# What you have to do
All pictures are to be excluded when the data below is output verbatim.
_ _ _ _
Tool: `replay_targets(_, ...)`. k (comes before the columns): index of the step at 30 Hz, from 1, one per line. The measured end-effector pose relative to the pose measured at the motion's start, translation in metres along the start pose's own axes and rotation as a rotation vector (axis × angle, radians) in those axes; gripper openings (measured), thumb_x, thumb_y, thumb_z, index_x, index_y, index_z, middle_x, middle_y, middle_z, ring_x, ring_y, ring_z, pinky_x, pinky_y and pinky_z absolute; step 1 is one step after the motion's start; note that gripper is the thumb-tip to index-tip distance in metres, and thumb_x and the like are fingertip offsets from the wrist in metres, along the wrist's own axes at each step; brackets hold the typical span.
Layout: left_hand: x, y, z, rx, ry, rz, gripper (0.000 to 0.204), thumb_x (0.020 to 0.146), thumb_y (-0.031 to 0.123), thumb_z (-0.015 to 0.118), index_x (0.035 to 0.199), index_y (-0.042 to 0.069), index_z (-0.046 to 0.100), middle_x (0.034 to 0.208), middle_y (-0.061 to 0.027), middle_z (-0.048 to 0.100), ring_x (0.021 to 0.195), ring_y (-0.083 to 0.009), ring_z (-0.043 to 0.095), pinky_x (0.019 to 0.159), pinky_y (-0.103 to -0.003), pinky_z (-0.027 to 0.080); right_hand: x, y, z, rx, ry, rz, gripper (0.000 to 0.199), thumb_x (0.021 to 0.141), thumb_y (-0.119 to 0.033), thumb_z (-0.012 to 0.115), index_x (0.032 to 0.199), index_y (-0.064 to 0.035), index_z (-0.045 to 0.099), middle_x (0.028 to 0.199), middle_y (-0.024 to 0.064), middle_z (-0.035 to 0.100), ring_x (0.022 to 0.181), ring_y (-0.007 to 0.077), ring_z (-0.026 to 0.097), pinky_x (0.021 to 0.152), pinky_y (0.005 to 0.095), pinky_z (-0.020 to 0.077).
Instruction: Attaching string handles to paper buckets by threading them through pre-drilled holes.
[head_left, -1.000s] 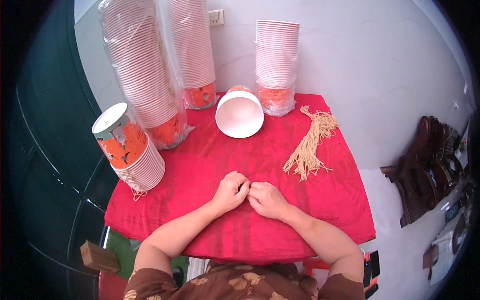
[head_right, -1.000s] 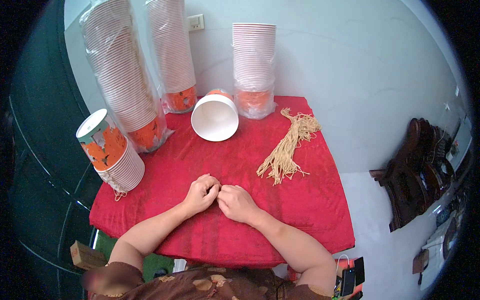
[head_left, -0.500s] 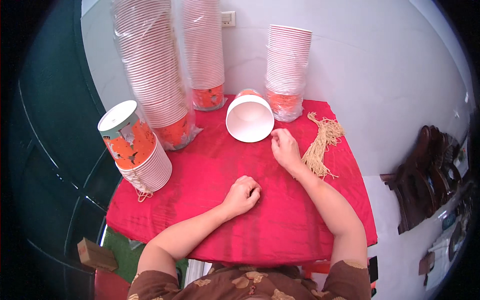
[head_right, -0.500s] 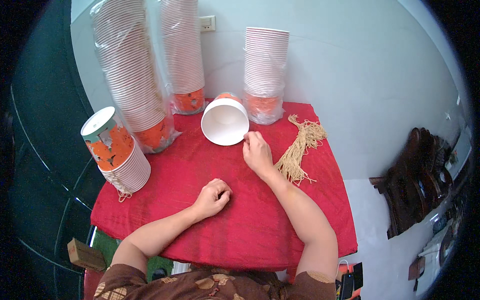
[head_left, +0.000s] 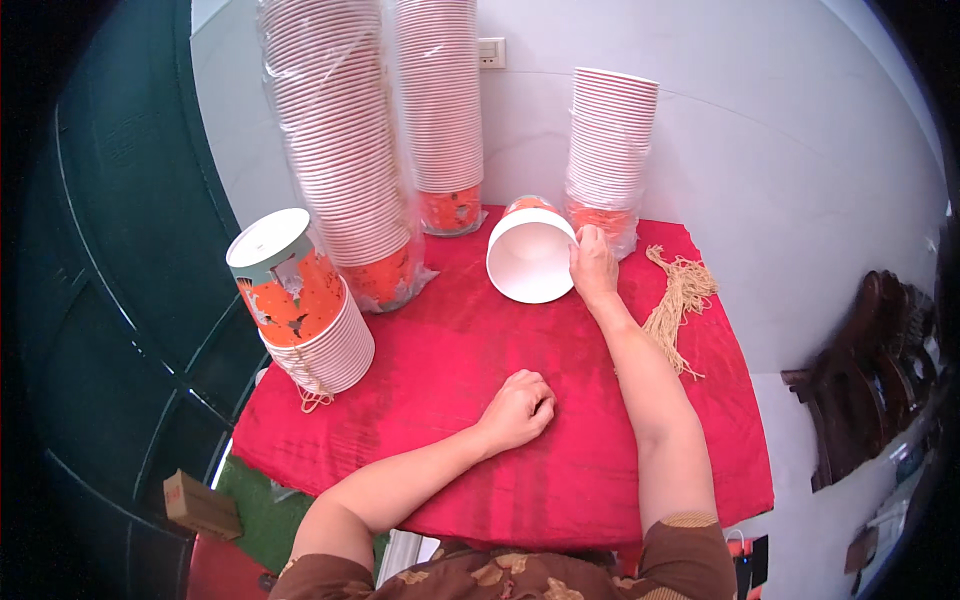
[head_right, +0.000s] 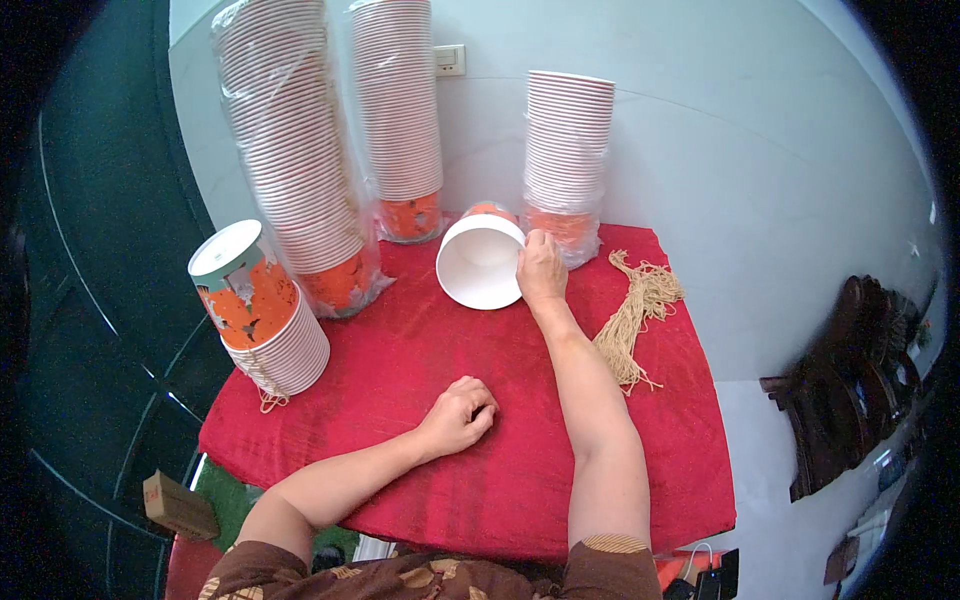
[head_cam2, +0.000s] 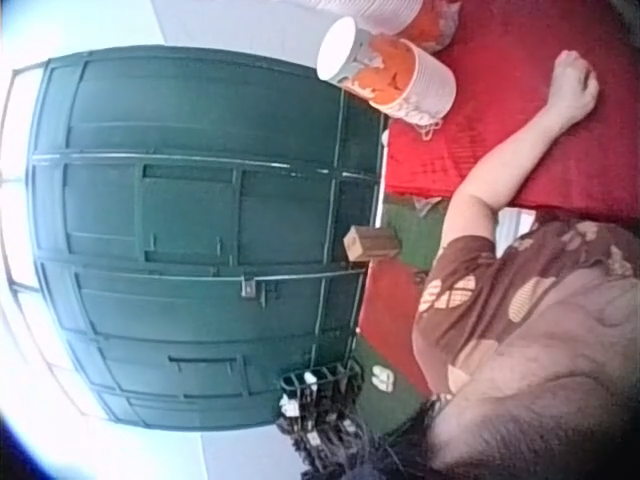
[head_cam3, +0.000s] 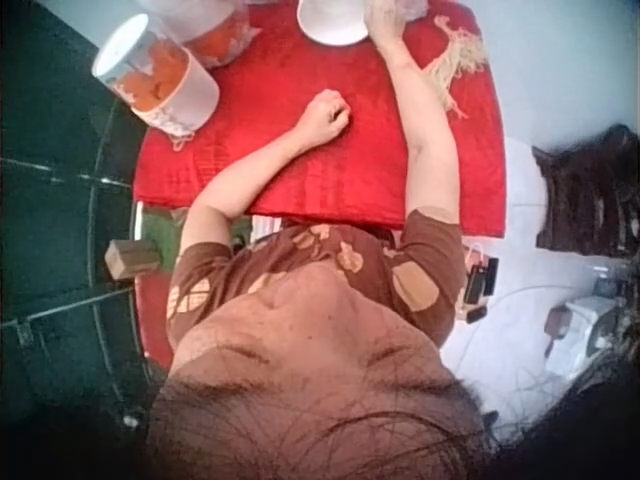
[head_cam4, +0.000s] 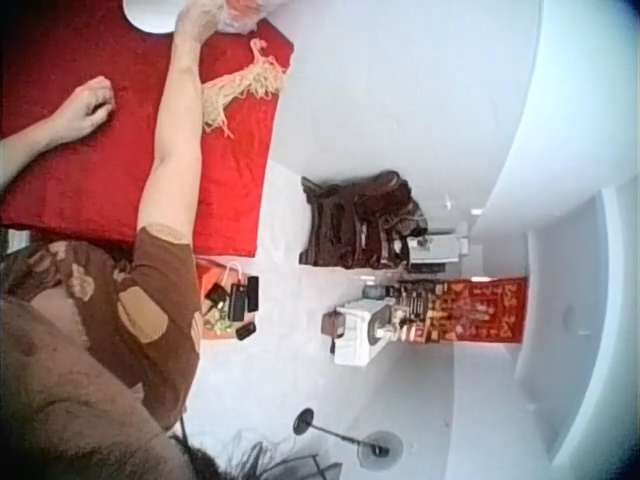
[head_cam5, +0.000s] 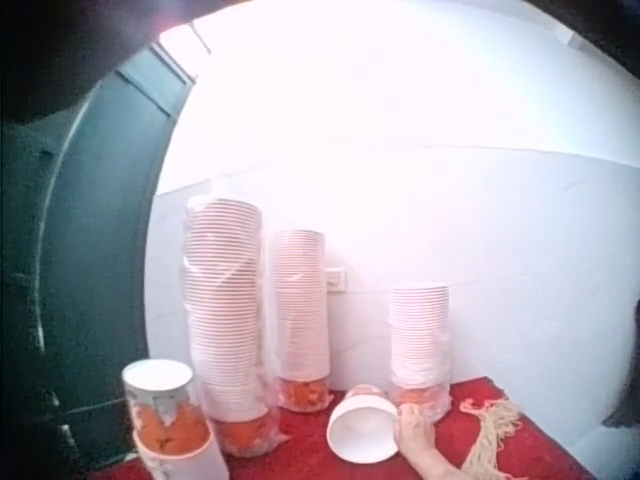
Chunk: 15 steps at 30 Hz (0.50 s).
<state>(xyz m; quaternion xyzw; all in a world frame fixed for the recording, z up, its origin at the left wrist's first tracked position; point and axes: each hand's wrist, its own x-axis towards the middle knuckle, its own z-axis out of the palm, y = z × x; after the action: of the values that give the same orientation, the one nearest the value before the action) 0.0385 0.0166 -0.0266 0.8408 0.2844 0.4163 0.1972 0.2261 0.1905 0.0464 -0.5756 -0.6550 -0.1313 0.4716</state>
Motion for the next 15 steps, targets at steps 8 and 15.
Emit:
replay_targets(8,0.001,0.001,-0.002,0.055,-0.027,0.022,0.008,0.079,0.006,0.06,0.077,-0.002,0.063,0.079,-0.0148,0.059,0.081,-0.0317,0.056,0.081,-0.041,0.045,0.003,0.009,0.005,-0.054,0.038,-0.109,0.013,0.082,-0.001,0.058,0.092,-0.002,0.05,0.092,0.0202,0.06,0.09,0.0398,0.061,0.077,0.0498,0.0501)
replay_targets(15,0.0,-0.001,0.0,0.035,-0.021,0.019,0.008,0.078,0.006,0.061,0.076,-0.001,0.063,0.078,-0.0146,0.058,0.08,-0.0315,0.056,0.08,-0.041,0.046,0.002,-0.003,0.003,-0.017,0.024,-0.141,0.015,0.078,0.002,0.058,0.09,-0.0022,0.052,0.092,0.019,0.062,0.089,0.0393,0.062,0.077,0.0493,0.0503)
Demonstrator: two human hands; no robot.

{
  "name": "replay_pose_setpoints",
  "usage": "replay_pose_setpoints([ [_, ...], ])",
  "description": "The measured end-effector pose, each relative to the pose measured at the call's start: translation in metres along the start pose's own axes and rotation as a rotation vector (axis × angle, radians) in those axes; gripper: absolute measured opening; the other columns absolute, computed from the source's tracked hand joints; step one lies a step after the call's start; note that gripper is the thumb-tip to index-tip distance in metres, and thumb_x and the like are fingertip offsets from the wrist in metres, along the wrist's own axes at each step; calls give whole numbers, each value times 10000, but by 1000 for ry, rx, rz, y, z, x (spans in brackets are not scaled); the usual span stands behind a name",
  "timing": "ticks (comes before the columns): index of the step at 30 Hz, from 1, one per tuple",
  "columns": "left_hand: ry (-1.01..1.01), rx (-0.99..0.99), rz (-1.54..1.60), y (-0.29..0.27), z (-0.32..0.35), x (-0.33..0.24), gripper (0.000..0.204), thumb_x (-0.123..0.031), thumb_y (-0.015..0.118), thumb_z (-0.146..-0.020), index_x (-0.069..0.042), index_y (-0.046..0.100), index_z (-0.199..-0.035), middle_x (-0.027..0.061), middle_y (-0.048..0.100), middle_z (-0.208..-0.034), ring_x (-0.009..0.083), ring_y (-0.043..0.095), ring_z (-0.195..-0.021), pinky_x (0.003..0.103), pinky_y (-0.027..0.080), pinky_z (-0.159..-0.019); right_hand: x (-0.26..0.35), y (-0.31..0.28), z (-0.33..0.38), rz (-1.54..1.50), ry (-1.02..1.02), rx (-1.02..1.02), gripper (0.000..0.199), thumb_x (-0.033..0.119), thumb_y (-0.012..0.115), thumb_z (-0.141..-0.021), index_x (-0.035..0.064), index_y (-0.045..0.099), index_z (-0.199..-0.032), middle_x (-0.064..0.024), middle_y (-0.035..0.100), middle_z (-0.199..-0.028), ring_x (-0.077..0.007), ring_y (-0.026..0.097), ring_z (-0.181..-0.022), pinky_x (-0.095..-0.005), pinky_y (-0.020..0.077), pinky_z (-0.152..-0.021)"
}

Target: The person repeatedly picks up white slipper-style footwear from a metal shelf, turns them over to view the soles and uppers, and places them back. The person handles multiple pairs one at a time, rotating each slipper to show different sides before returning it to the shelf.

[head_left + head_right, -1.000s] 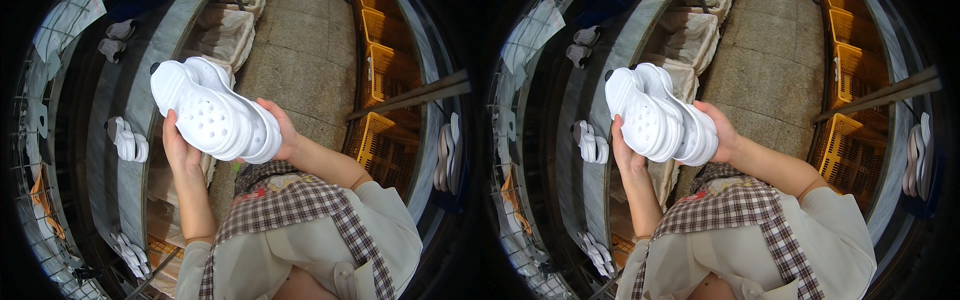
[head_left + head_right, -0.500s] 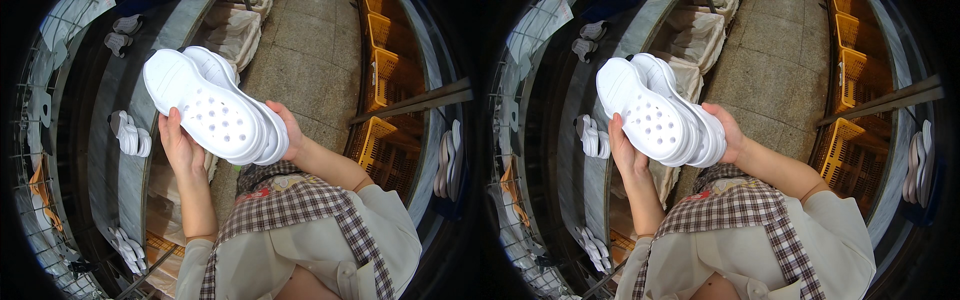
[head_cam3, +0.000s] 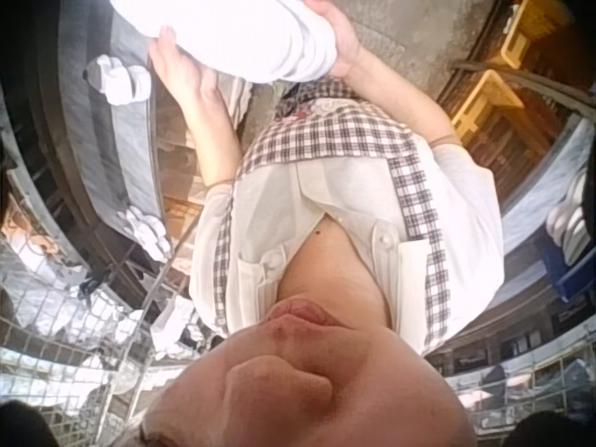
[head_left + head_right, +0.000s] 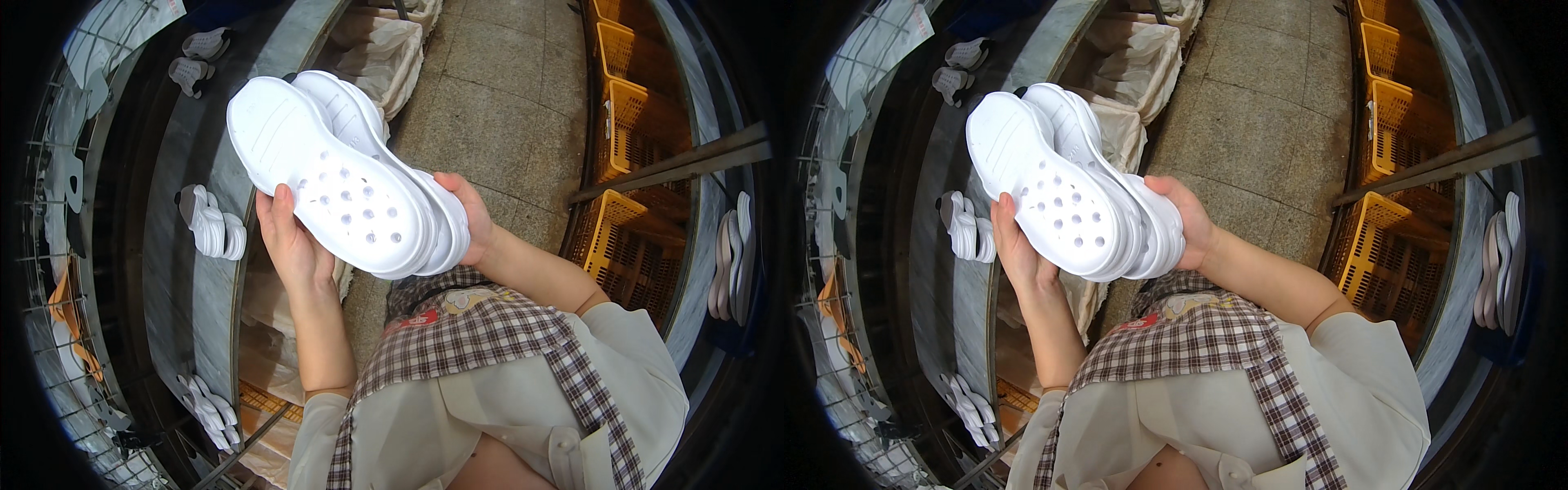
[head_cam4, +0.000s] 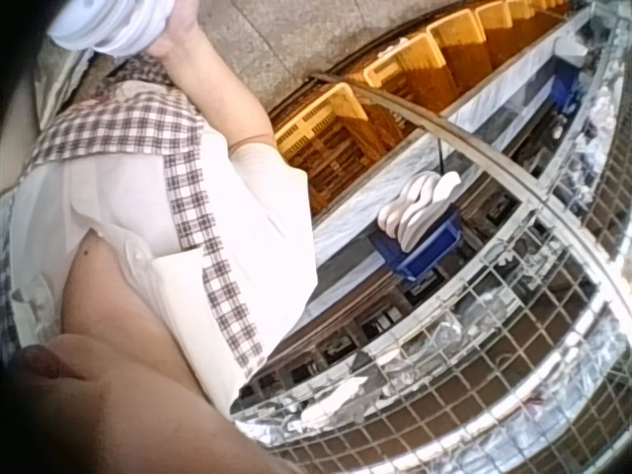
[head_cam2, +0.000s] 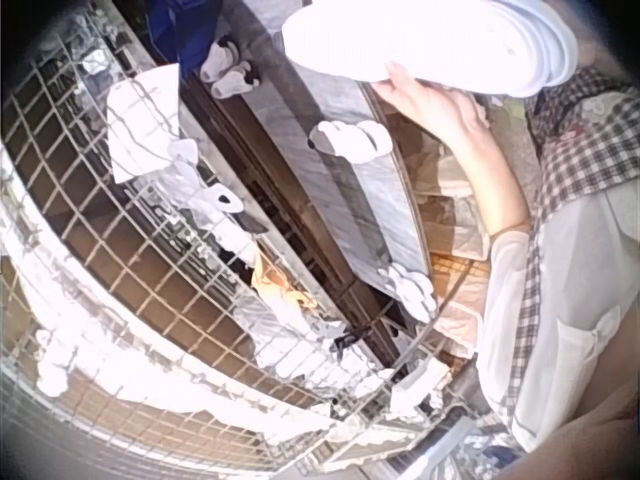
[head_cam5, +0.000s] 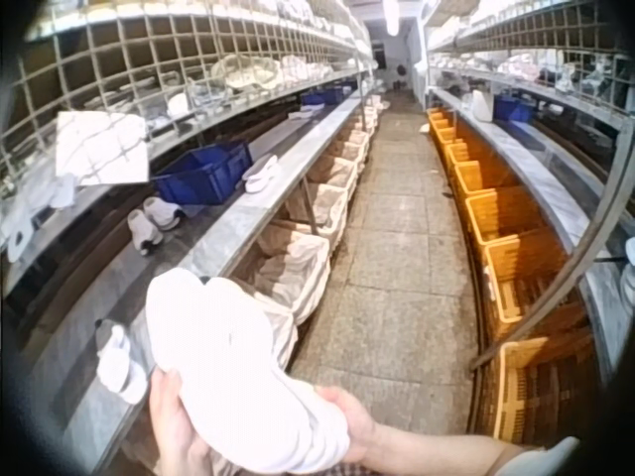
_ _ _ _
# Problem solution
Tool: `replay_targets(_, ...)`. k (comes before the columns): index of the step at 30 Hz, from 1, one per line. The measured end-effector pose relative to the pose measured at the motion's start, translation in metres along the start pose's own axes and rotation as a rotation vector (axis × angle, radians) in those axes; gripper openings (measured), thumb_x, thumb_y, thumb_z, index_x, index_y, index_z, middle_x, middle_y, middle_z, ring_x, ring_y, ring_z, pinky_x, pinky_y and pinky_z absolute; step 1 is one step after the motion's start; note that gripper is the thumb-tip to index-tip distance in metres, and thumb_x and the like are fingertip offsets from the wrist in metres, along the wrist's own axes at each step; brackets hold the typical span.
Layout: left_hand: x, y, z, rx, ry, rz, gripper (0.000 to 0.204), thumb_x (0.020 to 0.146), thumb_y (-0.031 to 0.123), thumb_z (-0.015 to 0.118), index_x (0.035 to 0.199), index_y (-0.042 to 0.069), index_z (-0.046 to 0.100), middle_x (0.034 to 0.208), middle_y (-0.061 to 0.027), middle_z (-0.048 to 0.100), ring_x (0.021 to 0.195), ring_y (-0.083 to 0.009), ring_z (-0.043 to 0.095), pinky_x (0.019 to 0.159), pinky_y (-0.103 to -0.003), pinky_z (-0.027 to 0.080); right_hand: x, y, z, rx, ry, rz, gripper (0.000 to 0.199), thumb_x (0.021 to 0.141), thumb_y (-0.119 to 0.033), thumb_z (-0.012 to 0.115), index_x (0.032 to 0.199), index_y (-0.064 to 0.035), index_z (-0.045 to 0.099), middle_x (0.028 to 0.199), middle_y (-0.024 to 0.064), middle_z (-0.035 to 0.100), ring_x (0.022 to 0.181), ring_y (-0.007 to 0.077), ring_z (-0.026 to 0.097), pinky_x (0.021 to 0.152), pinky_y (0.005 to 0.095), pinky_z (-0.020 to 0.077).
Instruction: Attaching string handles to paper buckets by threading them through pre-drilled holes.
[head_left, -1.000s] 
[head_right, -1.000s] 
[head_left, -0.500s] 
[head_right, -0.500s] 
[head_left, +0.000s] 
[head_right, +0.000s] 
[head_cam2, +0.000s] 
[head_cam3, +0.000s] 
[head_cam4, +0.000s] 
[head_cam5, +0.000s] 
Chunk: 15 steps at 30 Hz (0.50 s).
<state>(xyz m; quaternion xyzw; all in a world frame fixed for the recording, z up, its origin at the left wrist's first tracked position; point and axes: each hand's wrist, its own x-axis towards the middle knuckle, its own z-axis out of the palm, y = z × x; after the action: of the values that give the same orientation, the one nearest the value before the action) 0.0385 0.0166 -0.0266 0.8408 0.2844 0.4163 0.1972 0.2261 0.1905 0.0464 -0.5756 -0.6550 -0.1313 0.4716</state>
Motion for the next 15 steps, targets at steps 8 and 15.
Emit:
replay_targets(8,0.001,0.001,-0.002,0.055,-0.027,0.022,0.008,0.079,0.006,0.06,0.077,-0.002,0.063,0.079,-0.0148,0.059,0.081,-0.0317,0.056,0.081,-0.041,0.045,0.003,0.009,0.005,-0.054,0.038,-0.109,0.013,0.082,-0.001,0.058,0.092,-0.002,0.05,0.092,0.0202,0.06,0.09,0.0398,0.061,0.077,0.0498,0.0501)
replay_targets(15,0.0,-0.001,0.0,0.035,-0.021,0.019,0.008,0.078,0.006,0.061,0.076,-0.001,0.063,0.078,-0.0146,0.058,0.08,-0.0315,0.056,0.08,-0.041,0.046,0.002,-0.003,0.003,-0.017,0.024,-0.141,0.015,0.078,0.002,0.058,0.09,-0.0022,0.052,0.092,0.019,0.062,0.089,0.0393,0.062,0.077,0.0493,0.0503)
Demonstrator: two human hands; no robot.

{
  "name": "replay_pose_setpoints",
  "usage": "replay_pose_setpoints([ [_, ...], ])",
  "description": "The measured end-effector pose, each relative to the pose measured at the call's start: translation in metres along the start pose's own axes and rotation as a rotation vector (axis × angle, radians) in those axes; gripper: absolute measured opening; the other columns absolute, computed from the source's tracked hand joints; step one lies a step after the call's start; note that gripper is the thumb-tip to index-tip distance in metres, and thumb_x and the like are fingertip offsets from the wrist in metres, along the wrist's own axes at each step; calls give whole numbers, each value times 10000, but by 1000 for ry, rx, rz, y, z, x (spans in brackets are not scaled); the usual span stands behind a name",
  "timing": "ticks (comes before the columns): index of the step at 30 Hz, from 1, one per tuple",
  "columns": "left_hand: ry (-1.01..1.01), rx (-0.99..0.99), rz (-1.54..1.60), y (-0.29..0.27), z (-0.32..0.35), x (-0.33..0.24), gripper (0.000..0.204), thumb_x (-0.123..0.031), thumb_y (-0.015..0.118), thumb_z (-0.146..-0.020), index_x (-0.069..0.042), index_y (-0.046..0.100), index_z (-0.199..-0.035), middle_x (-0.027..0.061), middle_y (-0.048..0.100), middle_z (-0.208..-0.034), ring_x (-0.009..0.083), ring_y (-0.043..0.095), ring_z (-0.195..-0.021), pinky_x (0.003..0.103), pinky_y (-0.027..0.080), pinky_z (-0.159..-0.019); right_hand: x (-0.26..0.35), y (-0.31..0.28), z (-0.33..0.38), rz (-1.54..1.50), ry (-1.02..1.02), rx (-1.02..1.02), gripper (0.000..0.199), thumb_x (-0.033..0.119), thumb_y (-0.012..0.115), thumb_z (-0.141..-0.021), index_x (-0.035..0.064), index_y (-0.045..0.099), index_z (-0.199..-0.032), middle_x (-0.064..0.024), middle_y (-0.035..0.100), middle_z (-0.199..-0.028), ring_x (-0.077..0.007), ring_y (-0.026..0.097), ring_z (-0.181..-0.022), pinky_x (-0.095..-0.005), pinky_y (-0.020..0.077), pinky_z (-0.152..-0.021)"
}

Target: The person repeatedly picks up white slipper-style footwear from a metal shelf, turns them over to view the soles and uppers, and places them back. The person handles multiple pairs one at a time, rotating each slipper to show different sides before returning it to the shelf.

[head_left + head_right, -1.000s] 
[head_left + head_right, -0.500s] 
[head_cam3, +0.000s] 
[head_left + head_right, +0.000s] 
[head_cam4, +0.000s] 
[head_cam2, +0.000s] 
[head_cam5, +0.000s] 

No more is needed for this answer.